Yesterday’s bearish outside day has questioned again who is in control of this market. It looked as though the dollar bulls were reclaiming the upper hand and were ready to pull higher once more, but perhaps the selling pressure is not quite done yet. However, an early morning rebound today again poses even more questions and means that an increasingly mixed and neutral configuration is forming. Is yesterday’s low at 111.95 now a higher low above 111.60, or simply part of a range play? The support of a six and a half month uptrend comes in around 111.80 today, whilst momentum indicators are beginning to look a touch mixed. The next move, either above 112.70 (yesterday’s high) or below 111.95 could be key in determining the direction of the new near term trend.
As we know over recent weeks, gold loves a range. Perhaps it should come as little surprise then that the market is settling and now forming a consolidation. The breakout above $1217 was key and now means there is a batch of underlying demand between $1208/$1217 to prop up any slip. However there is also key resistance overhead at $1236. And so the market has spent the past few sessions consolidating, with yesterday’s session forming a mild positive candle that held little conviction. Momentum indicators are bullishly biased now but until $1236 is broken there is a degree of wait and see to the market.

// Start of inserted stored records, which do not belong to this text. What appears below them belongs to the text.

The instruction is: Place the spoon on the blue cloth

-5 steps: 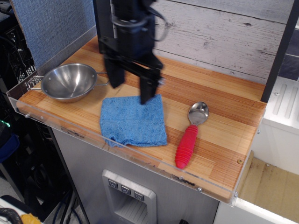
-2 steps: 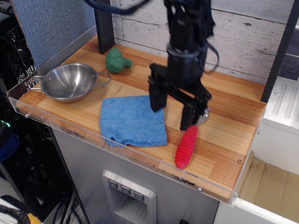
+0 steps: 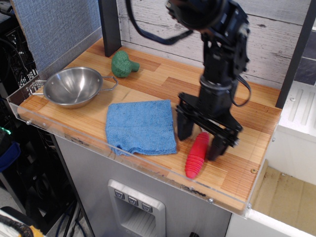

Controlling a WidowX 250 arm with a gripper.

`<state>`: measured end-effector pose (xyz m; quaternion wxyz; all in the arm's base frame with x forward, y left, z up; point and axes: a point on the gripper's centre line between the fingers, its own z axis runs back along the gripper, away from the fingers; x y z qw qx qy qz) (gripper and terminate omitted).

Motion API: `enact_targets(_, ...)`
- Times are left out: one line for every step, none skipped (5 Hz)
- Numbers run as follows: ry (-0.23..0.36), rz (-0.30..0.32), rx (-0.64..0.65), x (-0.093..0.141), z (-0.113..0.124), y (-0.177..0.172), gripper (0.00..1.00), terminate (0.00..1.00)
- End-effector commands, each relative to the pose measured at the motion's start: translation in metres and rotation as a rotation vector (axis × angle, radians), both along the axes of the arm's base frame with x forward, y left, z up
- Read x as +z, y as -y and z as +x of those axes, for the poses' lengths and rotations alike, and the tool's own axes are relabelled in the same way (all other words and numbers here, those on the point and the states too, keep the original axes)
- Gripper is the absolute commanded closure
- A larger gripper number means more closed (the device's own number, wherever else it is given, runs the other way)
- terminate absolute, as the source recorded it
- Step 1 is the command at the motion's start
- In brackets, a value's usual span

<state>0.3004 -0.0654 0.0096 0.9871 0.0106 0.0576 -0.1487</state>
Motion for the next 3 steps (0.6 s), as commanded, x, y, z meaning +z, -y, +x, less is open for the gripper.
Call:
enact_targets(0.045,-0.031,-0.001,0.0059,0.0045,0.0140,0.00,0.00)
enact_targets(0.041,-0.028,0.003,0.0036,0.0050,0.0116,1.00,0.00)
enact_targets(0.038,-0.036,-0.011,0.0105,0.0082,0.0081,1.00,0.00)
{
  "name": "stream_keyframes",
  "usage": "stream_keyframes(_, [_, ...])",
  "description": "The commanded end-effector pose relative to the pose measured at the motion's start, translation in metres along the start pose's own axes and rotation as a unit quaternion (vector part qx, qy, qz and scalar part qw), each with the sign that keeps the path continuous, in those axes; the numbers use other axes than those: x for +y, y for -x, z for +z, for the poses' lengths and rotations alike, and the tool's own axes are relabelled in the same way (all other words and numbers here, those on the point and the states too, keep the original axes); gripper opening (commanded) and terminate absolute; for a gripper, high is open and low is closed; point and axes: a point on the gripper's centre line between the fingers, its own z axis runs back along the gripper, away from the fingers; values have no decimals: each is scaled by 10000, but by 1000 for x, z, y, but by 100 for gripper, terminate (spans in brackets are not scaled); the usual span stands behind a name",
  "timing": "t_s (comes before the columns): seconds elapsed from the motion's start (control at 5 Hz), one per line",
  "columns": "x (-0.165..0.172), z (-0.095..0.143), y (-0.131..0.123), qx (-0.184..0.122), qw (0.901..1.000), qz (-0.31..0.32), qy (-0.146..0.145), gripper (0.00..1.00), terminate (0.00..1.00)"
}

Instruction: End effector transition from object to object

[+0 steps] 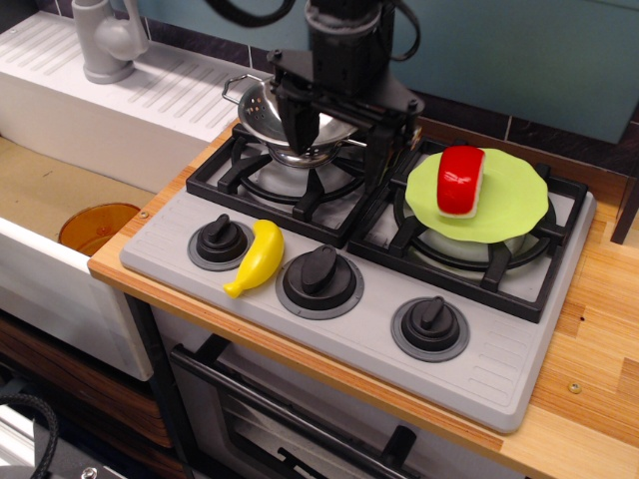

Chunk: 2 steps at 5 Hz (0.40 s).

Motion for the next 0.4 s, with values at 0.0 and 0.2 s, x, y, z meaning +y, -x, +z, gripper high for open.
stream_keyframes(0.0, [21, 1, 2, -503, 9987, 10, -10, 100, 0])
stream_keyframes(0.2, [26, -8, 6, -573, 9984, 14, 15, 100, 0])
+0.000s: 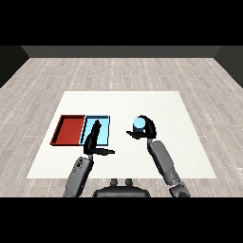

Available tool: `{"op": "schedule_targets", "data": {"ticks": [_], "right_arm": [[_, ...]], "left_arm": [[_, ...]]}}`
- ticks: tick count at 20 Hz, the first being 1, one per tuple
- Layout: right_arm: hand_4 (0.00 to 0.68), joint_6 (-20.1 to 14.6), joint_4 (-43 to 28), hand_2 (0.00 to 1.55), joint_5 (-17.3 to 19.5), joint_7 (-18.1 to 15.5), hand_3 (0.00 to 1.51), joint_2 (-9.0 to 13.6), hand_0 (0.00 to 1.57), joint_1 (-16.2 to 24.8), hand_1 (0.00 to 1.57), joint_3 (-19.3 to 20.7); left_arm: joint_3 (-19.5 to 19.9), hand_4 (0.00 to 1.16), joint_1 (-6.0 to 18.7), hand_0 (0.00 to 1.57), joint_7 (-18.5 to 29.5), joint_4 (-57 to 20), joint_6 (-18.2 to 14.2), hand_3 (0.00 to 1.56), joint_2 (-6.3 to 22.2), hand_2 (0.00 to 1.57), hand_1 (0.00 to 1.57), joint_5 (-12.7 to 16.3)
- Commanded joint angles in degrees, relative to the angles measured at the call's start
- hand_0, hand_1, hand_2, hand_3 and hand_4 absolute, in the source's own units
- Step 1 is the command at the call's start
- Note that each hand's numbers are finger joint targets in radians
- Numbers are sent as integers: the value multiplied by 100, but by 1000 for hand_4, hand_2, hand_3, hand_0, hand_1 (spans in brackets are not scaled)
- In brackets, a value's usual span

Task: Pick the blue can and put it in the blue box

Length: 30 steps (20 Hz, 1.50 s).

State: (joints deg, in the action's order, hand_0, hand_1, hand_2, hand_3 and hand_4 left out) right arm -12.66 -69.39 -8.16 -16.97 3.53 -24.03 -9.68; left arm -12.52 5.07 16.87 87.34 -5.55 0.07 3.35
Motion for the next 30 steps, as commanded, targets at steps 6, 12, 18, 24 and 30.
{"op": "schedule_targets", "data": {"ticks": [6,12,18,24,30], "right_arm": [[568,13,-331,1469,485,464,1387,-287,1435,-189,1435,-8],[551,169,-415,1468,209,90,1379,-349,1458,103,1458,-98],[553,-126,-276,1459,99,435,1360,-352,1437,-401,1437,-379],[560,301,-213,1469,44,211,1382,-298,1444,-260,1444,-152],[564,-613,-69,1464,-347,260,1373,-353,1438,-567,1438,-1059]], "left_arm": [[-353,0,525,0,201,-606,-249,0,-7,0,0,326],[-636,0,1019,0,199,-1243,-409,0,-7,0,0,395],[-963,0,1575,0,474,-1985,-1010,0,-7,0,0,743],[-1561,0,1545,0,20,-1483,-1581,0,-7,0,0,1013],[-1390,0,1363,0,105,-1675,-1086,0,-7,0,0,1065]]}}
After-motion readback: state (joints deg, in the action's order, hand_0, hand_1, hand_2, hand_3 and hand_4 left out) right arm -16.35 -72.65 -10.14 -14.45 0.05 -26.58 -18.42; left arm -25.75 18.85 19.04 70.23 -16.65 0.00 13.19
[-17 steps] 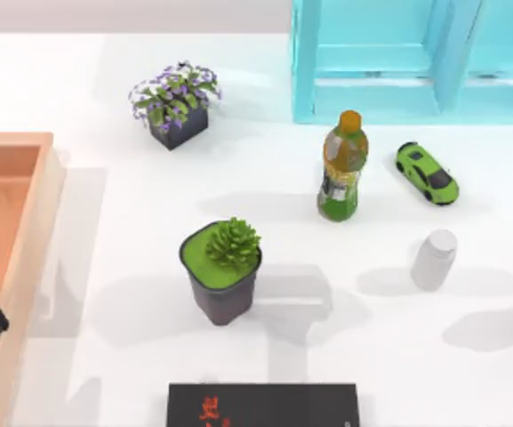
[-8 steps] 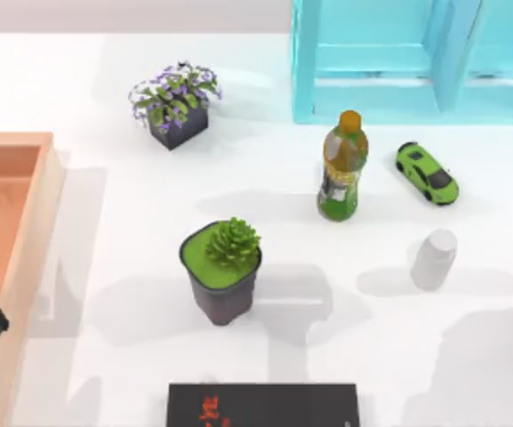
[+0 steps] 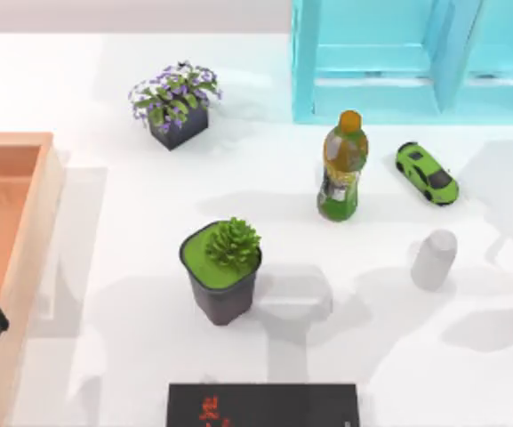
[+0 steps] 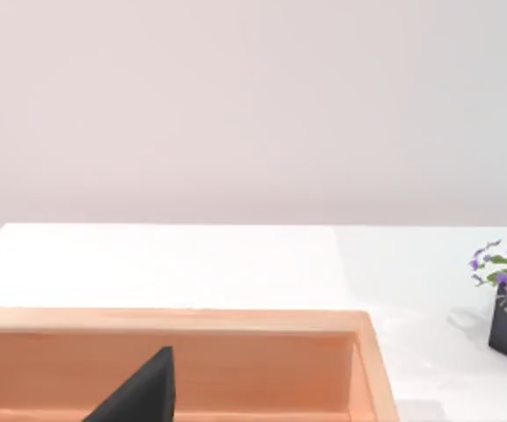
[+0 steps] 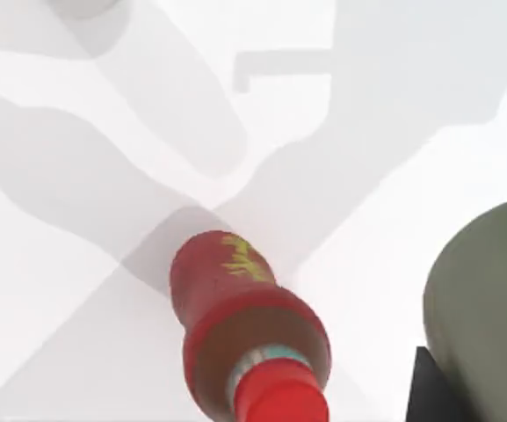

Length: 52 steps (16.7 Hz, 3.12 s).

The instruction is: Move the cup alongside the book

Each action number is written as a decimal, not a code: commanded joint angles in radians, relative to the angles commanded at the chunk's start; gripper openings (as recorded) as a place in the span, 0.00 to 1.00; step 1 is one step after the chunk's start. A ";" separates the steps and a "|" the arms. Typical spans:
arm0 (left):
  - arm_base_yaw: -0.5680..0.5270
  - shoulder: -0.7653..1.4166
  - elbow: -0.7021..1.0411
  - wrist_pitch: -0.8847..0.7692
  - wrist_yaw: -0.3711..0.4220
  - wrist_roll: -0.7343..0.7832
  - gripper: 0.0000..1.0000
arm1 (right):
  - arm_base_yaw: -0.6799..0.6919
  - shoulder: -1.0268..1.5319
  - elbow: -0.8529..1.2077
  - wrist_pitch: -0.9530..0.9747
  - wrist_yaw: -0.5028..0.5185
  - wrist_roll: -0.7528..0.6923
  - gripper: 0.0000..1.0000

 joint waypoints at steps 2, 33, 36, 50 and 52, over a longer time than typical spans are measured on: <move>0.000 0.000 0.000 0.000 0.000 0.000 1.00 | 0.135 0.017 0.011 -0.008 -0.002 0.281 0.00; 0.000 0.000 0.000 0.000 0.000 0.000 1.00 | 0.817 0.190 -0.334 0.232 0.011 1.649 0.00; 0.000 0.000 0.000 0.000 0.000 0.000 1.00 | 0.817 0.191 -0.337 0.235 0.011 1.649 0.00; 0.000 0.000 0.000 0.000 0.000 0.000 1.00 | 0.817 0.191 -0.337 0.235 0.011 1.649 0.98; 0.000 0.000 0.000 0.000 0.000 0.000 1.00 | 0.817 0.191 -0.337 0.235 0.011 1.649 1.00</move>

The negative pressure through WTI continues as another negative candle formed yesterday. This is reflected in the corrective configuration on momentum where MACD lines accelerate lower and Stochastics remain firmly in bearish territory. An intraday rally from $68.55 could not ultimately be held and the hourly chart shows the market now failing under $70. It shows that the old support between $70.00/$70.50 is now a basis of resistance overhead and a failure in or under here is a signal to suggest further weakness to test $67.00 is likely. Given the corrective momentum now in place, it would need a move above the resistance at $72.70 in order to regain positive traction. Intraday rallies are a chance to sell, whilst the two week downtrend comes in at $72.30 today.
Dow Jones Industrial Average
The doji candlestick on Wednesday was a warning and we have been considering whether the bulls would regain the traction in the recovery, but yesterday’s sharp decline would suggest not. The run of higher daily lows has now been decisively broken, along with the prospect of a recovery uptrend. The Dow continues to struggle under the resistance around 25,900 and the sell-off yesterday now risks a renewed downside pressure instead back towards the October low at 24,900. Initial support is yesterday’s low at 25,236 but with the deterioration in momentum, this is now a market struggling and the hourly chart shows resistance at 25,480 as a pivot. Unless the bulls can fight back today there is a real risk of this near term bounce falling hard once more.